Currently, this transformation does not support followup-attributes.
Loop Interchange¶
Currently, the LoopInterchange
pass does not use any metadata.
Ambiguous Transformation Order¶
If there multiple transformations defined, the order in which they are
executed depends on the order in LLVM’s pass pipeline, which is subject
to change.
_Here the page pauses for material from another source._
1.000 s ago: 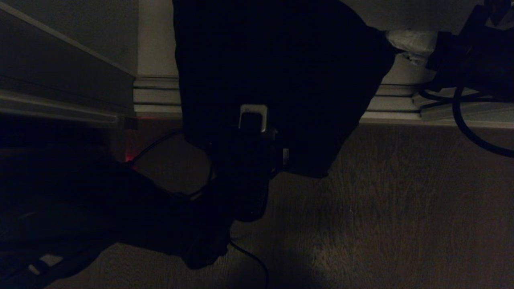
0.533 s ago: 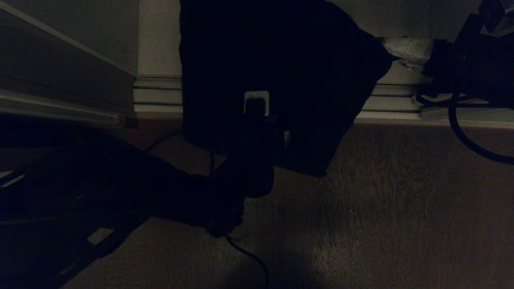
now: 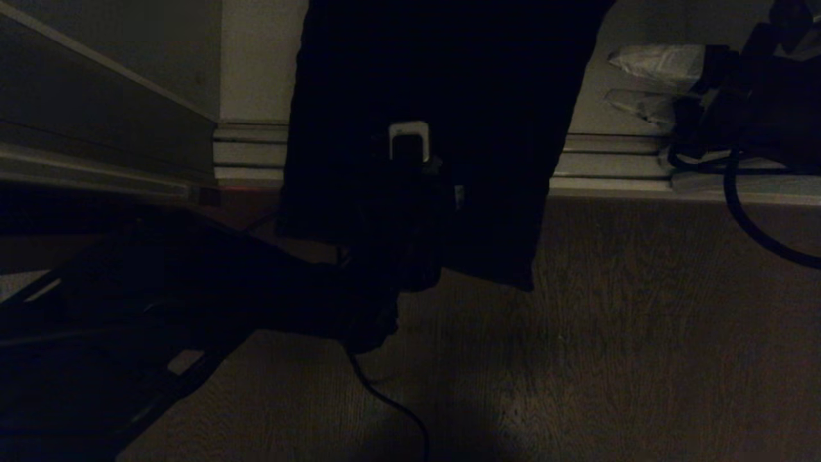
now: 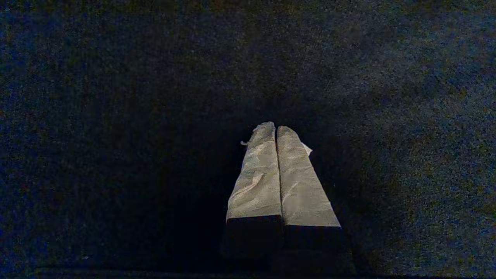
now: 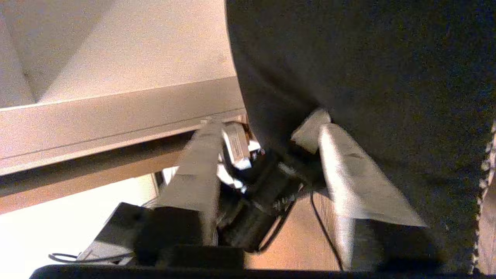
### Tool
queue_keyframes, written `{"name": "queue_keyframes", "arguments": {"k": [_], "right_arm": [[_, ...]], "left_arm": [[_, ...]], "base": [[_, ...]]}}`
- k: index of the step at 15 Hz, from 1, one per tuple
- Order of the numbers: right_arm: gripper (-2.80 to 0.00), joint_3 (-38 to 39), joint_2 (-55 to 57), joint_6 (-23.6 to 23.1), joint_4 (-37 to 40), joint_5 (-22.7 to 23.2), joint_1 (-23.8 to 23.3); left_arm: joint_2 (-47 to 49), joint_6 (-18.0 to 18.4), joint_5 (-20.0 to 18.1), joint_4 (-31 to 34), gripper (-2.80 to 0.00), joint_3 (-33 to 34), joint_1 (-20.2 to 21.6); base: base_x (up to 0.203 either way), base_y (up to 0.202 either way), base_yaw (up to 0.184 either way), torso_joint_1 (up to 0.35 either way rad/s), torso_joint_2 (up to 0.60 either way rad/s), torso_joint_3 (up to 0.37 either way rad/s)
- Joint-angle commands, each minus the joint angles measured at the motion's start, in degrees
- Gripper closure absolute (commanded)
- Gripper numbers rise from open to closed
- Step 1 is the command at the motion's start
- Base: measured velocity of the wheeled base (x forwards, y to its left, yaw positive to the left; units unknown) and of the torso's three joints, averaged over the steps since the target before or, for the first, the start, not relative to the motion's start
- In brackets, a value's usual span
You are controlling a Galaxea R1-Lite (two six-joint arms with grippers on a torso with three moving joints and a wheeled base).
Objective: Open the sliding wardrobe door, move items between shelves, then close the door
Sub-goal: Place the pillow on the lower shelf
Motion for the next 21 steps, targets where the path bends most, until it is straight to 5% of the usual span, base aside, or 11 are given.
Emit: {"name": "queue_keyframes", "arguments": {"k": [1,12,13,15,21], "right_arm": [[-2.80,0.9,-1.6,0.2,-0.1,0.1,0.0],[-2.80,14.4,-9.6,0.2,5.4,1.7,1.1],[0.00,15.7,-9.6,0.2,5.1,1.7,1.2],[0.00,16.7,-8.7,0.3,5.5,1.7,1.3],[0.00,18.3,-1.9,0.4,5.0,1.6,1.4]], "left_arm": [[0.6,0.1,0.2,0.8,0.00,-3.0,0.7],[6.8,0.5,0.2,5.2,0.00,-19.2,3.2],[7.8,1.3,0.2,5.1,0.00,-21.8,3.4],[10.1,3.5,0.3,4.9,0.00,-27.4,3.5],[8.3,5.0,2.9,-1.5,0.00,-28.1,3.5]], "base": [[0.000,0.000,0.000,0.000,0.00,0.000],[0.000,0.000,0.000,0.000,0.00,0.000],[0.000,0.000,0.000,0.000,0.00,0.000],[0.000,0.000,0.000,0.000,0.00,0.000],[0.000,0.000,0.000,0.000,0.00,0.000]]}}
The default optimization pipeline (anything higher than
-O0
) has the following order.
When using the legacy pass manager:
LoopInterchange (if enabled)
SimpleLoopUnroll/LoopFullUnroll (only performs full unrolling)
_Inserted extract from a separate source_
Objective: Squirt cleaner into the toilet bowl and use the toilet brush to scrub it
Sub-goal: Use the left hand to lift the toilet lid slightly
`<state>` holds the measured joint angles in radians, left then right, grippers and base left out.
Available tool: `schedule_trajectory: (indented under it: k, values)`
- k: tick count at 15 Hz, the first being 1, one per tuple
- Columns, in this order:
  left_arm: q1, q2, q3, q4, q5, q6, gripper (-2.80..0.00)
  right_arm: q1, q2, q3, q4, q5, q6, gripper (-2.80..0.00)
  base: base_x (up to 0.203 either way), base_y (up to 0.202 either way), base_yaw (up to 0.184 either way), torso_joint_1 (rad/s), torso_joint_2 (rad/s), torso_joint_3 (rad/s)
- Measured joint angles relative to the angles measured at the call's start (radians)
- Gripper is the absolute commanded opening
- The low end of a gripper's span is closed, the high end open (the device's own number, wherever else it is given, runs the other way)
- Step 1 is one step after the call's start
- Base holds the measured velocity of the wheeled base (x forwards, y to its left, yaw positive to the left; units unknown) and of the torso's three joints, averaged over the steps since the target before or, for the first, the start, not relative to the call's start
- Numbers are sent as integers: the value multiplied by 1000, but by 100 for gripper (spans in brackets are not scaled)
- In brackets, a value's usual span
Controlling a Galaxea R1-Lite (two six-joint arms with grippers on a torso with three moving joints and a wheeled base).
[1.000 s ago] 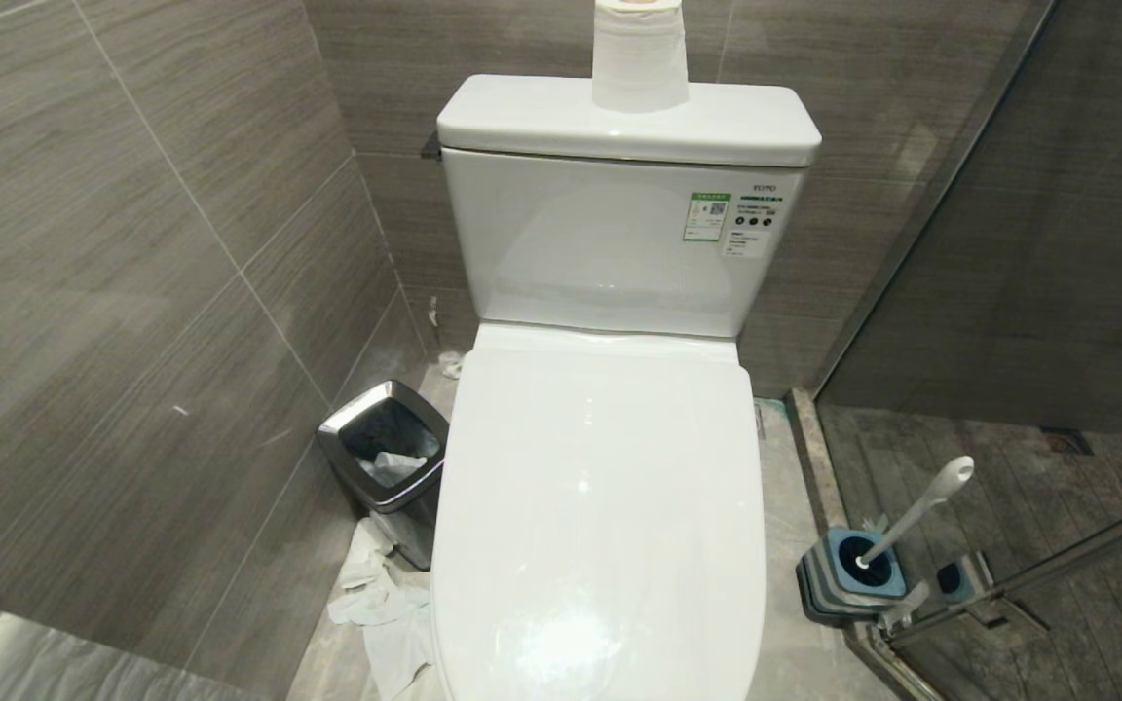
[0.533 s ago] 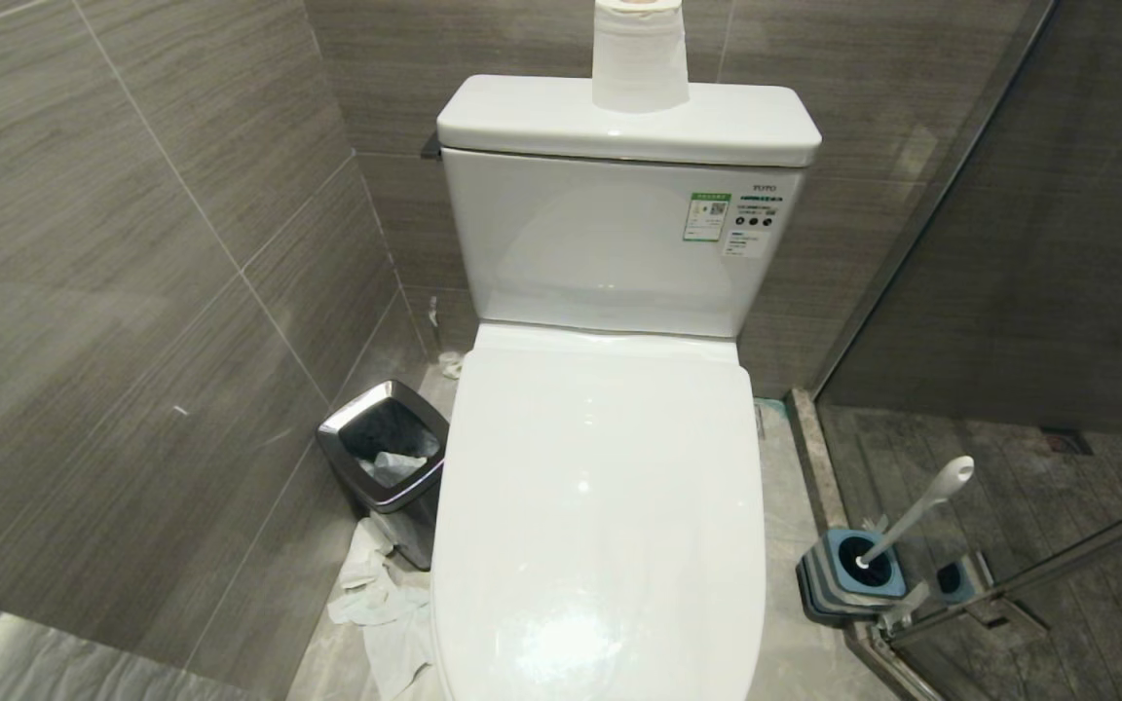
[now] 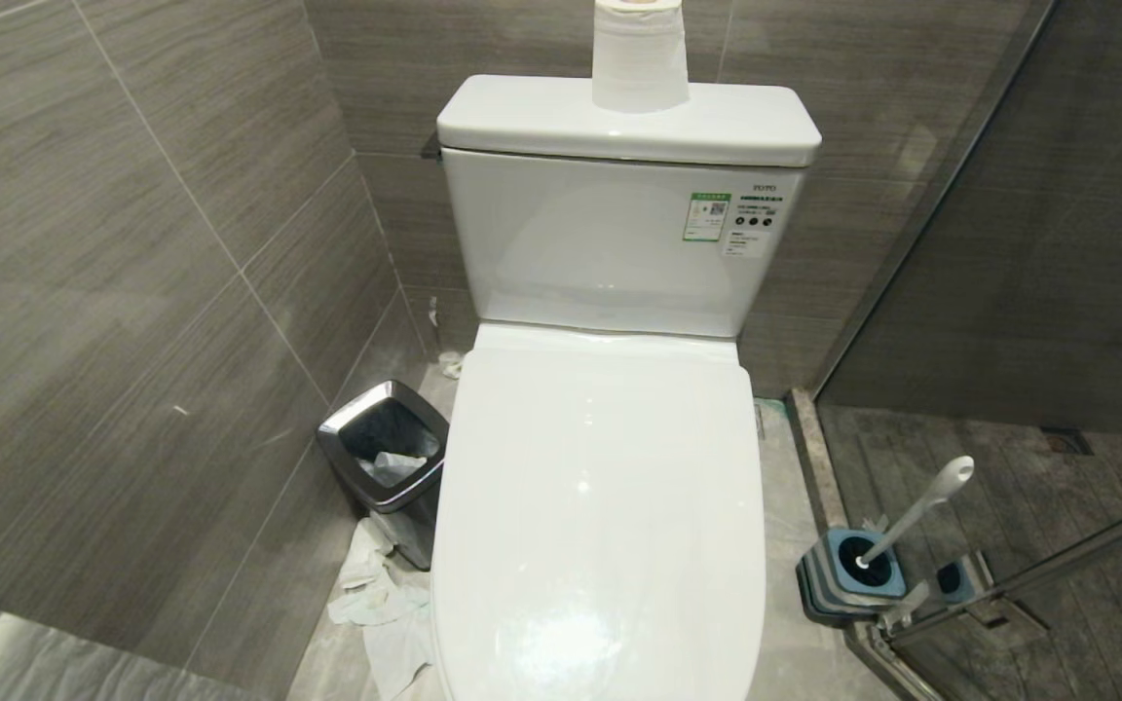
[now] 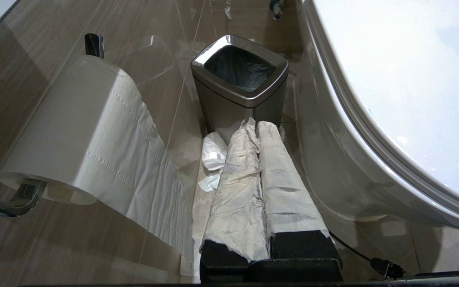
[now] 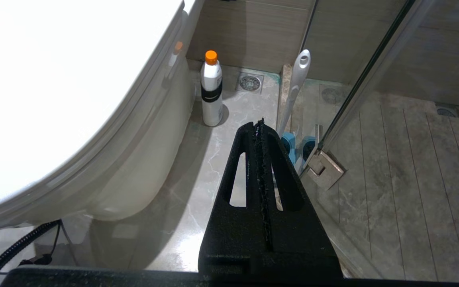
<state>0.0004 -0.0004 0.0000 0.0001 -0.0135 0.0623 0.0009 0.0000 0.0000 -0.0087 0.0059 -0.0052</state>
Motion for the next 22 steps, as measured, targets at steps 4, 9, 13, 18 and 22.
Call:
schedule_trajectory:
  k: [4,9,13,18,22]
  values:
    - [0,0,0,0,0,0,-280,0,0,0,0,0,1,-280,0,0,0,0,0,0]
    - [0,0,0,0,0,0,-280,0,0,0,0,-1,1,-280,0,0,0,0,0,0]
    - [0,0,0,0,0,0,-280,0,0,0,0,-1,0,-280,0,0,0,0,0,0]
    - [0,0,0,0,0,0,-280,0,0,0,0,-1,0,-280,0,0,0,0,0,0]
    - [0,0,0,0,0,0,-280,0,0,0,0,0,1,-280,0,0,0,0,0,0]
VersioningLICM (if enabled)
LoopDistribute
LoopVectorizer
LoopUnrollAndJam (if enabled)
LoopUnroll (partial and runtime unrolling)
When using the legacy pass manager with LTO:
LoopInterchange (if enabled)
SimpleLoopUnroll/LoopFullUnroll (only performs full unrolling)
LoopVectorizer
LoopUnroll (partial and runtime unrolling)
When using the new pass manager:
SimpleLoopUnroll/LoopFullUnroll (only performs full unrolling)
LoopDistribute
LoopVectorizer
LoopUnrollAndJam (if enabled)
LoopUnroll (partial and runtime unrolling)
Leftover Transformations¶
Forced transformations that have not been applied after the last
transformation pass should be reported to the user. The transformation
passes themselves cannot be responsible for this reporting because they
might not be in the pipeline, there might be multiple passes able to
apply a transformation (e.g. LoopInterchange
and Polly) or a
transformation attribute may be ‘hidden’ inside another passes’ followup
attribute.
The pass -transform-warning
(WarnMissedTransformationsPass
)
emits such warnings. It should be placed after the last transformation
pass.
The current pass pipeline has a fixed order in which transformations
passes are executed. A transformation can be in the followup of a pass
that is executed later and thus leftover. For instance, a loop nest
cannot be distributed and then interchanged with the current pass
pipeline. The loop distribution will execute, but there is no loop
interchange pass following such that any loop interchange metadata will
be ignored. The -transform-warning
should emit a warning in this
case.
Future versions of LLVM may fix this by executing transformations using a dynamic ordering.